** Exercise brief **
Pick each line containing "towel" out of the records.

** Available data **
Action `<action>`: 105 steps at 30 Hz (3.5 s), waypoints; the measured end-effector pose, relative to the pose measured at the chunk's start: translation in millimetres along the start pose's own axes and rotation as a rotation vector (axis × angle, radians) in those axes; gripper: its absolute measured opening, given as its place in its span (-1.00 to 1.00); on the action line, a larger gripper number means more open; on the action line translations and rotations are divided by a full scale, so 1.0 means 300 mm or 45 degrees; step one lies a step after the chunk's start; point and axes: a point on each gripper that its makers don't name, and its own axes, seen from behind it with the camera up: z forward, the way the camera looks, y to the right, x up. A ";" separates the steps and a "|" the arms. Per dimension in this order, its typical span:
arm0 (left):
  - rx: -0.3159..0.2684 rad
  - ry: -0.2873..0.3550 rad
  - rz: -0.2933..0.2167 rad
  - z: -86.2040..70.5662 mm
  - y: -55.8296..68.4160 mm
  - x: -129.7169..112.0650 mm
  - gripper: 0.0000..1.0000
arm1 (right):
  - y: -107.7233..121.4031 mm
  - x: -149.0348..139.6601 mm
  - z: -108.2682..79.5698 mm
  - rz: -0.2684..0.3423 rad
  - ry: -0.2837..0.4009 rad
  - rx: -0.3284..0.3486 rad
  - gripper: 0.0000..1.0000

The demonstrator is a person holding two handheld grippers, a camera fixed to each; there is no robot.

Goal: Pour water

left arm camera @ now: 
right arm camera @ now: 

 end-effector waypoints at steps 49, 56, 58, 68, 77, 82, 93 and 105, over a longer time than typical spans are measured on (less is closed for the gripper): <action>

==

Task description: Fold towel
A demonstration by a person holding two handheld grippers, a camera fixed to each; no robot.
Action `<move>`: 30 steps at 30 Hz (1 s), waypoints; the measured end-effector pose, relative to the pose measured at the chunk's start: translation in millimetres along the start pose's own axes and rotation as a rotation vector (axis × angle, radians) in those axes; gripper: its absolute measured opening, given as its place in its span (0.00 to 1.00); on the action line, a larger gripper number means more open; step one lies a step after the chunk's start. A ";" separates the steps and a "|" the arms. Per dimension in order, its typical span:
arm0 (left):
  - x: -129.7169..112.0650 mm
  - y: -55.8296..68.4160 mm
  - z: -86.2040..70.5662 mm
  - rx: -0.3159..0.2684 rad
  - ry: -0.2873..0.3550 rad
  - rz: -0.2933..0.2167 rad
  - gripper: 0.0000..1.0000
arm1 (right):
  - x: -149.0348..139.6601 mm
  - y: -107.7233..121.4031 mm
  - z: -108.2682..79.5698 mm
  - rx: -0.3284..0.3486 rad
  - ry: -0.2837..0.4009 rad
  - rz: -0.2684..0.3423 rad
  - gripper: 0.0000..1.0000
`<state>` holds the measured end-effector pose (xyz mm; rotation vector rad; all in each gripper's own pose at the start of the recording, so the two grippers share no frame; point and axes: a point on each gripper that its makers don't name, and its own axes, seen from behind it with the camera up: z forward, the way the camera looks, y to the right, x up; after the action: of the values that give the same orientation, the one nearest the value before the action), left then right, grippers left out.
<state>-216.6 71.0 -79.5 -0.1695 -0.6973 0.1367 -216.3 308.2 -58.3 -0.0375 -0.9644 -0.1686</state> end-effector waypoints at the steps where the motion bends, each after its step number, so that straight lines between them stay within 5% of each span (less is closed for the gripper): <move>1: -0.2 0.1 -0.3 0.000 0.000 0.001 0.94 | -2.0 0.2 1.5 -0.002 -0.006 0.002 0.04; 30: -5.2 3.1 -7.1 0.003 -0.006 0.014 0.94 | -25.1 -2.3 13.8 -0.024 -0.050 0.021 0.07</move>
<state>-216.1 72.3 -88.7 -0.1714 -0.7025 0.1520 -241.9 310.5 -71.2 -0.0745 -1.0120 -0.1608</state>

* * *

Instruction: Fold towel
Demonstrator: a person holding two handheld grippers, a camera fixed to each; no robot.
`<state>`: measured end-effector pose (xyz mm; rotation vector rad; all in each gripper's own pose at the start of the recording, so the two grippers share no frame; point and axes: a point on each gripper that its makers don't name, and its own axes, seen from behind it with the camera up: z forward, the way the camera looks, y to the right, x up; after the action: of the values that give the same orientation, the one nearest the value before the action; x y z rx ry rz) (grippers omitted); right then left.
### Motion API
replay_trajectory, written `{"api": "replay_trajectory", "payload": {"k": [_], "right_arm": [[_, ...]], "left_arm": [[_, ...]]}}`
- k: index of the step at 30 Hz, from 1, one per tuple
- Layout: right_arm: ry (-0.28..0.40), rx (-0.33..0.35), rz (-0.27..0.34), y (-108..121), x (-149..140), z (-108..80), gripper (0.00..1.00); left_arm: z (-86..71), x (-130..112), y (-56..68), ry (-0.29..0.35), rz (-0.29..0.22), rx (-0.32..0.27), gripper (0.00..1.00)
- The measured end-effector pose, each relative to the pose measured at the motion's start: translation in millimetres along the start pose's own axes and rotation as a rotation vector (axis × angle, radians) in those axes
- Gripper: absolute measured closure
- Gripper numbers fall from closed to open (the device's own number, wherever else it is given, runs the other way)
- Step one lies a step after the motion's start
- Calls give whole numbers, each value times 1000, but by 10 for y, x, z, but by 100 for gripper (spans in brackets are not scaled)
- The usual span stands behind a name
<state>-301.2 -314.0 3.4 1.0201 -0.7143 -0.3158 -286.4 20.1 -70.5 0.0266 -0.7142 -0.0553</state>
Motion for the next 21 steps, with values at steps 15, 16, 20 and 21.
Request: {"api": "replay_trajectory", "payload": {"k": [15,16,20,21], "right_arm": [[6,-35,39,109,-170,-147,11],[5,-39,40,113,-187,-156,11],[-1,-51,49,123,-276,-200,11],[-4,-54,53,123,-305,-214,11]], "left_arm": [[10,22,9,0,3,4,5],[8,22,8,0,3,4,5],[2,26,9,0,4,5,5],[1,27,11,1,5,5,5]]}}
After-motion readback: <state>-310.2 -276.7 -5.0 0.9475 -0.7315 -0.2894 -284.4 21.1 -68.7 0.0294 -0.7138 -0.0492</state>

** Task answer **
Task description: Fold towel
Instruction: Fold towel

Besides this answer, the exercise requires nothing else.